[LOST] Notes Toward A Premature Understanding of ‘The End’

Let’s just say this now: You’re not going to be completely satisfied with the finale of “Lost.” No one is.

And, honey? That’s life.

Some mysteries are never going to be solved. Some mysteries aren’t meant to be solved. We may never know where JImmy Hoffa is buried, who killed Elizabeth Short, or what Bill Murray whispers to Scarlett Johansson at the end of Lost in Translation. Somewhere, there are people who know the answers, but they aren’t telling.

Sometimes the answers aren’t the point.

We’re probably never going to find out why Walt is so special. Knowing the ways in which he’s special needs to be enough for us.

We probably won’t get a coherent explanation about how turning a donkey wheel throws you into a Tunisian desert. It would just be boring and implausible anyway.

We’ll probably be just as confused about the Numbers as we were when we started. Sometimes you just need a good MacGuffin.

When it comes time to process “Lost,” I expect that many will unearth Soren Kierkegaard’s quote: “Life can only be understood backwards, but it must be lived forward.” I think that’s missing the point. This is more fitting:

“The problem with life is that we have to live it from the beginning, but it makes sense only when seen from the end. As a result, our whole experience is one of coming to provisional conclusions based on insufficient evidence: reading the signs, gauging the odds. . . . We see faces in clouds, hear sermons in stones, find hidden messages in ancient texts. A belief that things reveal meaning through pattern is the gift we brought with us out of Eden.” — Michael Kaplan and Ellen Kaplan, Chances Are . . . : Adventures in Probability

“Lost,” like life, has always pushed us to try to find answers with the limited information that we have. We’ll have the advantage of being able to go back and review it frame-by-frame, but most of us have already made up our minds how we’re going to regard it.
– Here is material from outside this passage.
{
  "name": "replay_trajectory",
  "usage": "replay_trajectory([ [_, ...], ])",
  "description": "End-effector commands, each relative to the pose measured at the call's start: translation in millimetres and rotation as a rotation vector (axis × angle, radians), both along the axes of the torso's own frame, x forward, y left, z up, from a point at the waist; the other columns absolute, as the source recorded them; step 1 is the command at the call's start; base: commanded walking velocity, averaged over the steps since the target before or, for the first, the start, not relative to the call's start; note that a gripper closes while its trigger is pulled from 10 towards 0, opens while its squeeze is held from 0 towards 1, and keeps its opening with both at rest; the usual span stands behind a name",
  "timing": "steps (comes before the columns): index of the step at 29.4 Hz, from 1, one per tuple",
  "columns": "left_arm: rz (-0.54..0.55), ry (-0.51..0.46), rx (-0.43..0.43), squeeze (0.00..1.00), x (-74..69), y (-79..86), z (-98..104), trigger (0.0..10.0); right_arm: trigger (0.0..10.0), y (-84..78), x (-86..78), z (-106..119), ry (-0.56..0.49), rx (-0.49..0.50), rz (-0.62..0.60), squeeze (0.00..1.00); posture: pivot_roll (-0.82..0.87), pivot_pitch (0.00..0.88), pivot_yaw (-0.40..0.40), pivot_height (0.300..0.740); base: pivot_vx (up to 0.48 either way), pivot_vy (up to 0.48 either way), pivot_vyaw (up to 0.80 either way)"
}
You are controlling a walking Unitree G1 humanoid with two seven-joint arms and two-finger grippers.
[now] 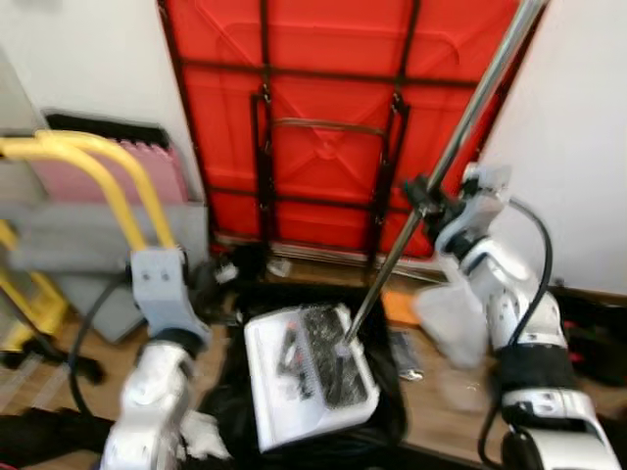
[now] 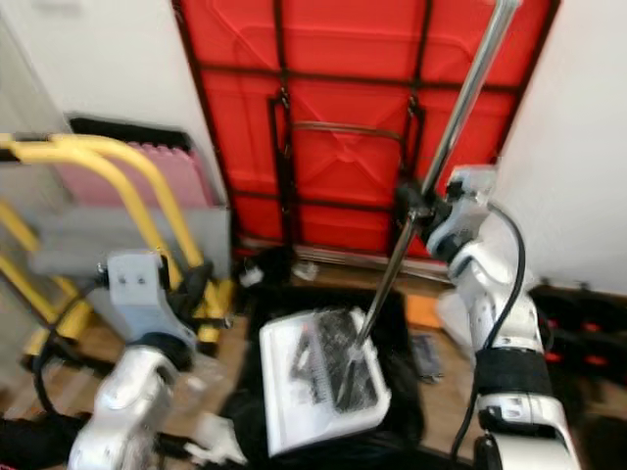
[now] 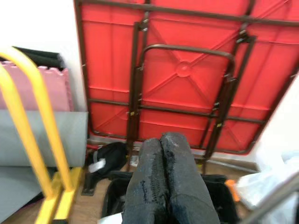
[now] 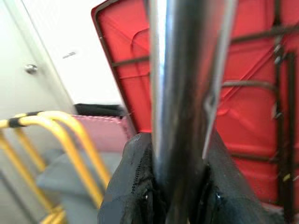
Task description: Sweep floor
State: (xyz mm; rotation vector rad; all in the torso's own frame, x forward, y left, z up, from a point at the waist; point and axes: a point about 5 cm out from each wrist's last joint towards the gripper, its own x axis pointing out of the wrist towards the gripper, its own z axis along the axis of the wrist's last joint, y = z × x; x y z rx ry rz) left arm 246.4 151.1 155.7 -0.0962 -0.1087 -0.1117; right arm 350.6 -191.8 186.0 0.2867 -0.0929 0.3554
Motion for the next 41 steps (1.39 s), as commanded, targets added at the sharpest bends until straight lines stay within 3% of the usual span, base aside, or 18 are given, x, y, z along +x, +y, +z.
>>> replay_trajectory([
  [1,-0.054,0.032,0.006,0.0,-8.1,-5.9,-2,10.0,10.0,-8.1,2.6,19,-0.07,-0.013,-0.04,0.0,-0.11,0.082,-0.049,0.74,0.0,0.0,0.0],
  [8,-0.123,0.05,0.014,0.0,-20.8,-16.6,0,10.0,10.0,-4.4,7.2,23,-0.071,-0.051,-0.041,0.0,-0.1,0.123,-0.049,0.74,0.0,0.0,0.0],
  [14,-0.169,0.071,0.023,0.0,-36.7,-22.8,4,10.0,10.0,4.1,22.8,42,-0.114,-0.057,-0.056,0.0,-0.07,0.171,-0.052,0.74,0.0,0.0,0.0],
  [20,-0.174,0.092,0.025,0.0,-45.1,-24.0,6,10.0,10.0,-4.4,31.4,55,-0.136,-0.037,-0.118,0.0,-0.06,0.192,-0.047,0.74,0.0,0.0,0.0],
  [28,-0.182,0.109,0.027,0.0,-49.5,-24.7,8,10.0,10.0,-13.1,39.3,61,-0.146,-0.109,-0.188,0.0,-0.06,0.2,-0.038,0.74,0.0,0.0,0.0],
  [32,-0.197,0.114,0.028,0.0,-50.9,-26.6,9,10.0,10.0,-3.7,44.1,73,-0.199,-0.165,-0.176,0.0,-0.06,0.201,-0.039,0.74,0.0,0.0,0.0],
  [35,-0.218,0.117,0.026,0.0,-53.1,-30.7,11,10.0,10.0,19.3,51.4,92,-0.276,-0.263,-0.129,0.0,-0.06,0.203,-0.043,0.74,0.0,0.0,0.0],
  [40,-0.227,0.118,0.016,0.0,-54.6,-32.9,12,10.0,10.0,27.5,53.6,96,-0.297,-0.314,-0.113,0.0,-0.06,0.205,-0.045,0.74,0.0,0.0,0.0],
  [41,-0.234,0.12,0.015,0.0,-56.0,-34.6,13,10.0,10.0,35.4,55.4,101,-0.32,-0.366,-0.104,0.0,-0.06,0.213,-0.049,0.74,0.0,0.0,0.0],
])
For me, I think the overriding theme will be destiny vs. free choice, because that’s been an overriding theme in the narrative of 21st century America. In the end, “Lost” is a particular type of product of the Bush years, a time when the President of the United States pitted faith and fact against each other, and usually came down on the side of faith. (This is not liberal hyperbole. The guy said it himself, many times.) One of the reactions to this — again, very pinned to a certain time — was viewers coming together to solve the mystery. In the days of “Twin Peaks,” we had to make do with talking about the latest episode with whoever happened to be in the room. Lost coincided with the flowering of the wiki, and with a great leap forward in multimedia alternate reality games. And as online publishing became easier, everyone could be a critic. Or a recapper.

“Lost” has struck a middle ground with its wrestling; you may have a destiny, it says, but it’s up to you whether or how you fulfill it. You may be destined to be a doctor, a spouse, a caregiver, a swindler; but the path there winds through a thousand choices. You may have other plans on Tuesday night, but you know you’re not going to wait until Thursday to watch.

And you may have other things to do with your money, but you’ve totally been checking out the “Lost” prop auction, because even if you’re done, there’s a part of you that doesn’t want this to end.